## What you will do
Return exactly the lines below, starting with the one that has "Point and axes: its" and going on through the one that has "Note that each".
START Dataset section
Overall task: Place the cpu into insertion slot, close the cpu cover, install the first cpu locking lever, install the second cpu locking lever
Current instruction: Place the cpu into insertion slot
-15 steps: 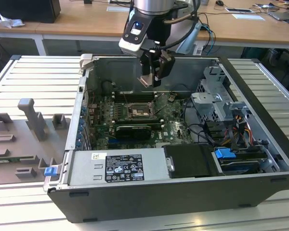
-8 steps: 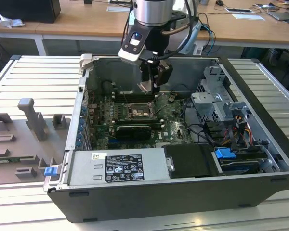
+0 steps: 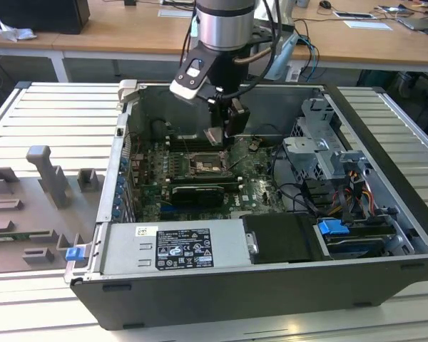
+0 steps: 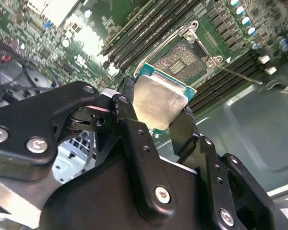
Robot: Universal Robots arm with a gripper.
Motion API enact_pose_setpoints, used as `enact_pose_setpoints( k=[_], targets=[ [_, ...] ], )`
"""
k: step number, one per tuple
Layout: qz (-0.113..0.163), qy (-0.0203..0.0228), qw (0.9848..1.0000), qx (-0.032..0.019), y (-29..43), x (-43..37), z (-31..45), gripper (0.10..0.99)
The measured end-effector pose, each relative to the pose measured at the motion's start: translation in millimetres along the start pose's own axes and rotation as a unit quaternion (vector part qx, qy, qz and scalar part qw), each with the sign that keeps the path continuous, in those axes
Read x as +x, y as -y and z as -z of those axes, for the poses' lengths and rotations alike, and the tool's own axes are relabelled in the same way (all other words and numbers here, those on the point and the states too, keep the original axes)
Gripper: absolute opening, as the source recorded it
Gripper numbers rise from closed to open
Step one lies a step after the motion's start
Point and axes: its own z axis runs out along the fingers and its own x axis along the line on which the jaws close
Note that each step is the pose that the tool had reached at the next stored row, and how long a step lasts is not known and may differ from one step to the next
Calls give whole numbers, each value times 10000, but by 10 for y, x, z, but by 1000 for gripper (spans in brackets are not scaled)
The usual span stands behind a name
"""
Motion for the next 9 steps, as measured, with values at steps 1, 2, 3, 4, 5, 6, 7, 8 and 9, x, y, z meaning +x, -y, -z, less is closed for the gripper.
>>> enact_pose_setpoints(
  k=[1, 2, 3, 4, 5, 6, 7, 8, 9],
  targets=[
    [-90, 6, 10000, 1, 2, 0, -22, 537],
    [-156, 12, 9999, 2, 3, -1, -37, 537],
    [-351, 28, 9994, 0, 6, -1, -71, 537],
    [-481, 39, 9988, -2, 8, -2, -89, 537],
    [-640, 52, 9979, -4, 9, -2, -109, 537],
    [-724, 59, 9974, -6, 10, -2, -119, 537],
    [-803, 66, 9967, -7, 11, -2, -130, 537],
    [-983, 80, 9951, -10, 13, -3, -158, 537],
    [-1076, 88, 9942, -11, 15, -2, -175, 537]
  ],
)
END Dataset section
## Task answer
Point and axes: its own z axis runs out along the fingers and its own x axis along the line on which the jaws close
Note that each step is the pose that the tool had reached at the next stored row, and how long a step lasts is not known and may differ from one step to the next

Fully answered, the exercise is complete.